A global bidding war is shaping up between some of the world’s largest private equity groups for Australia’s second-largest hospital owner.
At least three offers have been made on Healthscope, which operates 43 hospitals in Australia. The first offer was announced on May 14, when a private equity consortium consisting of the Blackstone Group LP, the Texas Pacific Group and the Carlyle Group submitted an offer of $5.75 a share ($1.74 billion Australian).
On Monday, two new bids were made, each for $5.85 a share ($1.84 billion Australian). One was made by Kohlberg Kravis Roberts & Co., while a second bid was unnamed but reported by Australian media to be from the U.S.-based Tenet Healthcare Corporation.

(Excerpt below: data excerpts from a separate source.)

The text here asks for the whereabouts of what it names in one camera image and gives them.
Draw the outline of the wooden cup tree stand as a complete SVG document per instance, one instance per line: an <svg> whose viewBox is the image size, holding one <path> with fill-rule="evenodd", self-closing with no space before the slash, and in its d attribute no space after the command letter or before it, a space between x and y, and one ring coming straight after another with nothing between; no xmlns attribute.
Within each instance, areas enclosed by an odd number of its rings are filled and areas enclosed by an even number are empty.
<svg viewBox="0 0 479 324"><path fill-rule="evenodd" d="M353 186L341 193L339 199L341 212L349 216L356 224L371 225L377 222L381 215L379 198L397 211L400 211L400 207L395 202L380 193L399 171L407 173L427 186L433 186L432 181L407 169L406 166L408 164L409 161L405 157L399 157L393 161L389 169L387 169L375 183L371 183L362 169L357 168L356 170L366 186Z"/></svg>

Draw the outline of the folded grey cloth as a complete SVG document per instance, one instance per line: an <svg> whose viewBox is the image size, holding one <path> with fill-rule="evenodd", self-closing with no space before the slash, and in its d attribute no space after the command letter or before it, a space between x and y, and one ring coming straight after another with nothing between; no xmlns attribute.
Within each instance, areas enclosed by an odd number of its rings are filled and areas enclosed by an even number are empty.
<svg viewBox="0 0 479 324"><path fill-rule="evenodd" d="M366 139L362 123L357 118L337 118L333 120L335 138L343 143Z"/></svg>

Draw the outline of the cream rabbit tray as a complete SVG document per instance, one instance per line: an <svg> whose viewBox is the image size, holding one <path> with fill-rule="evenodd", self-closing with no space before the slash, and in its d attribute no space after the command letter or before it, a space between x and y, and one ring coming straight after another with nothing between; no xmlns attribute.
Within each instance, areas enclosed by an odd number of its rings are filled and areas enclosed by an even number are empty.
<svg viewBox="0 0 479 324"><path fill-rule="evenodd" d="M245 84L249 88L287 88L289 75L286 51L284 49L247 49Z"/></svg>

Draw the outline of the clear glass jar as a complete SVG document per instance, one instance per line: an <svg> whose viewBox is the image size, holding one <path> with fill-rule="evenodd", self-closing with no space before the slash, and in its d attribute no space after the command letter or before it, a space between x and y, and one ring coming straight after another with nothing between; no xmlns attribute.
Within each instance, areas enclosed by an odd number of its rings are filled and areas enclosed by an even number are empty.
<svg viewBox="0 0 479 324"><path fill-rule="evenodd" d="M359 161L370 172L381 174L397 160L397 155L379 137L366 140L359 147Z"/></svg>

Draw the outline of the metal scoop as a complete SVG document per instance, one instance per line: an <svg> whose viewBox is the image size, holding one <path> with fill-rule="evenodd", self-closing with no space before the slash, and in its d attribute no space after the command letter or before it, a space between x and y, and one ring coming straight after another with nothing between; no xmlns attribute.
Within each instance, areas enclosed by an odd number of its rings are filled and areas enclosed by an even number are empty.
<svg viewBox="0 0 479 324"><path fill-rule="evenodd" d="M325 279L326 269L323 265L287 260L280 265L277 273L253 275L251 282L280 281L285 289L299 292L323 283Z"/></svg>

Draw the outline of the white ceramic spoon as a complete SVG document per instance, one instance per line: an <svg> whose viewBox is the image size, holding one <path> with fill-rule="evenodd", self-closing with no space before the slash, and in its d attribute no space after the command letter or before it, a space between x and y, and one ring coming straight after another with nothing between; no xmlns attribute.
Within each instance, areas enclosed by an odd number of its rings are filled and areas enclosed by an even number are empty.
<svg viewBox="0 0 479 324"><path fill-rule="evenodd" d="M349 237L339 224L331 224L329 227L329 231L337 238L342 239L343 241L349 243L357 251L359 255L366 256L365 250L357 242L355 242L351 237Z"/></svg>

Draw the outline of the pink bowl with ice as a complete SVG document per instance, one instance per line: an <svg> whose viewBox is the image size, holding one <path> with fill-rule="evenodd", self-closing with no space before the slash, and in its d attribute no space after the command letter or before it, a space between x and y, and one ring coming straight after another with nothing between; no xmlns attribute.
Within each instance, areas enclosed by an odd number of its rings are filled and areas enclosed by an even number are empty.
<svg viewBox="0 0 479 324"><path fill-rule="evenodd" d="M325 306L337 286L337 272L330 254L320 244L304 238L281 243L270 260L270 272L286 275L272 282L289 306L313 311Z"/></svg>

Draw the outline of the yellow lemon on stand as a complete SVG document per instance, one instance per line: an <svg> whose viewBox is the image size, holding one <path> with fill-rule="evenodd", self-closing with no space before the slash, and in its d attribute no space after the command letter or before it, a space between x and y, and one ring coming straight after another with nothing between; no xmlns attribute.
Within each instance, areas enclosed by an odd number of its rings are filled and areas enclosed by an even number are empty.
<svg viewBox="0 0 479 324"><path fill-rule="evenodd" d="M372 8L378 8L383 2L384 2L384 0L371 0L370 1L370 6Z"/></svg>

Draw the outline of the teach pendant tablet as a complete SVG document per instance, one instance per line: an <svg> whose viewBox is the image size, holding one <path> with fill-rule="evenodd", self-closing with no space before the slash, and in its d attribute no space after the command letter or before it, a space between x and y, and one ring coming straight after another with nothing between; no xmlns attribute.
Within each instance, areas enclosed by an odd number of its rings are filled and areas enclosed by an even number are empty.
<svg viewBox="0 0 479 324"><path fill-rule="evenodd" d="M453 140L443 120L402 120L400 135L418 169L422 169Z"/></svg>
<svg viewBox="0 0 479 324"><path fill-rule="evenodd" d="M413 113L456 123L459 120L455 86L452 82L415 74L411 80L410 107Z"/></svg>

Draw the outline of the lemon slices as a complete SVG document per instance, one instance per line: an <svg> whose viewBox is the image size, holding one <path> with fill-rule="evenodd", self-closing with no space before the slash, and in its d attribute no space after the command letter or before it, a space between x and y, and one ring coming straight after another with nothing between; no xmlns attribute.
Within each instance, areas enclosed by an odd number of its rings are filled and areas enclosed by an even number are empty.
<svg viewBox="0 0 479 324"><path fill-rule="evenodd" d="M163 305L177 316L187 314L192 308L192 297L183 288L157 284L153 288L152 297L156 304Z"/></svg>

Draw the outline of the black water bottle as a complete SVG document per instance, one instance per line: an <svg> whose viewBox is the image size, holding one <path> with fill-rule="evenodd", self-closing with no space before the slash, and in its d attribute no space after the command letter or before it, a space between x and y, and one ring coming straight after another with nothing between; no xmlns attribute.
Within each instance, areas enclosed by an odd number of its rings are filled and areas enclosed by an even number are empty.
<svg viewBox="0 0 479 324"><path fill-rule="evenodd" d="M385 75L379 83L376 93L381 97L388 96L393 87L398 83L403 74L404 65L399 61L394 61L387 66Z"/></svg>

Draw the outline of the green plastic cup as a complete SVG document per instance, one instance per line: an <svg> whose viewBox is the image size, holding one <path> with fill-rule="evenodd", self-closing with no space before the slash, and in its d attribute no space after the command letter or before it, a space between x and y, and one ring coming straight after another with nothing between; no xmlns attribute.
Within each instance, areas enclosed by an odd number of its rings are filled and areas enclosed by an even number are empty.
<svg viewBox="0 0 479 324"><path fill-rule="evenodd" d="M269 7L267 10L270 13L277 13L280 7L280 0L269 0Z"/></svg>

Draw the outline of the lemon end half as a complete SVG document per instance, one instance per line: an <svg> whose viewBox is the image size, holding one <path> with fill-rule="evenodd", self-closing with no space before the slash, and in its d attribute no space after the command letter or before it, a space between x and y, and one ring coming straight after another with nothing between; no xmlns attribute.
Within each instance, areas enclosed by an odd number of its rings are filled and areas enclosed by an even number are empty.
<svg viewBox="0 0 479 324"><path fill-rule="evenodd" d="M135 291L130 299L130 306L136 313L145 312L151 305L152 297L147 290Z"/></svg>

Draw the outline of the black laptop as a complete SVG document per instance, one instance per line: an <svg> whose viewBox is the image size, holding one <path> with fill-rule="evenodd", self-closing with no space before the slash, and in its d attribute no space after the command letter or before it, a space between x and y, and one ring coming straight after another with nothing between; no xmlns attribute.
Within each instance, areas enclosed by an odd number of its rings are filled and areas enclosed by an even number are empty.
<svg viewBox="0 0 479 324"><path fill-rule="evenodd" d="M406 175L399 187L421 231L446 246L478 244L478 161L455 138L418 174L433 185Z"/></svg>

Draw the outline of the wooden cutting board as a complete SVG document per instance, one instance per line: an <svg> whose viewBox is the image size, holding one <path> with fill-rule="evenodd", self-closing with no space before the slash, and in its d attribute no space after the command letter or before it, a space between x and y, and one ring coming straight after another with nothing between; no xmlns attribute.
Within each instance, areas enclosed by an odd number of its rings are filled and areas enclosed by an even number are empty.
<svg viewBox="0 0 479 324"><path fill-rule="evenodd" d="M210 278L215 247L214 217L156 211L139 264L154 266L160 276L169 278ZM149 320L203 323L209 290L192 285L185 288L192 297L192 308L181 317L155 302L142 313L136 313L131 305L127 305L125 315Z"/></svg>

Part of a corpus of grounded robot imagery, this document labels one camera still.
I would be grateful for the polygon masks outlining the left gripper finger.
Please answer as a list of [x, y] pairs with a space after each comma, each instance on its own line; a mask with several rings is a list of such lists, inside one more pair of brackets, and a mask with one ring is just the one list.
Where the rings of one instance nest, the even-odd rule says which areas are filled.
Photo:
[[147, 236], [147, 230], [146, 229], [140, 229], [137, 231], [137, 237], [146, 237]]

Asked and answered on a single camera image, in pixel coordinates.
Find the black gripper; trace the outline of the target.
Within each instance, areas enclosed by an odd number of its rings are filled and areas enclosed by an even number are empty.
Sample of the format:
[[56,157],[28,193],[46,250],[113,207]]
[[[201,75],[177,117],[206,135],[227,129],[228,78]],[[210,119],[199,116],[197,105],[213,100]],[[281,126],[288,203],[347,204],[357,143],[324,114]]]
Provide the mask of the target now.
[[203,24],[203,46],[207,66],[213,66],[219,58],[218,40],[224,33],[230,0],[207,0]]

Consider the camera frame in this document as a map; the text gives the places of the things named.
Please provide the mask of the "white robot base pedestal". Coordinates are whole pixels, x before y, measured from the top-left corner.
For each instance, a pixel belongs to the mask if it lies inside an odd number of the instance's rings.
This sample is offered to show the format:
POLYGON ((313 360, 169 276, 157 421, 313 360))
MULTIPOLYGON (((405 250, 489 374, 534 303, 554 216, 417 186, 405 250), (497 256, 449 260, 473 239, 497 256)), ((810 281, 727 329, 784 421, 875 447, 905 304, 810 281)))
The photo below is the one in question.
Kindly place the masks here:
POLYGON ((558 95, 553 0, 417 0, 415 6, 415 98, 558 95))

KKR is being advised by Morgan Stanley, while Tenet is being advised by Citigroup.
Tenet, based in Dallas, is the third largest hospital group in the United States, with annual revenues of approximately $10 billion. It consists of 49 hospitals in 11 states and 59 outpatient centers and employs more than 57,000 people.
Reuters has reported that the private equity firm CVC Asia-Pacific may join KKR’s bid. CVC owns I-MED, Australia’s largest private diagnostic imaging business, which it bought in 2006, and could integrate that with Healthscope’s in-hospital radiology business.
Healthscope officials have offered little comment on the bidding war, except to say it would allow the bidders to conduct due diligence.
“The board considers at this time the interests of shareholders will be best served by a formal process to thoroughly evaluate whether a change in control, at a price and on terms that the board would recommend, can be secured,” officials said.
Healthscope, whose profit has grown by an average of 36 percent over the past nine years, has seen its stock climb more than 20 percent since the first offer was announced.
Analysts have suggested that Healthscope’s stock price could rise as high as $7 if the radiology business were sold and the hospitals were retained.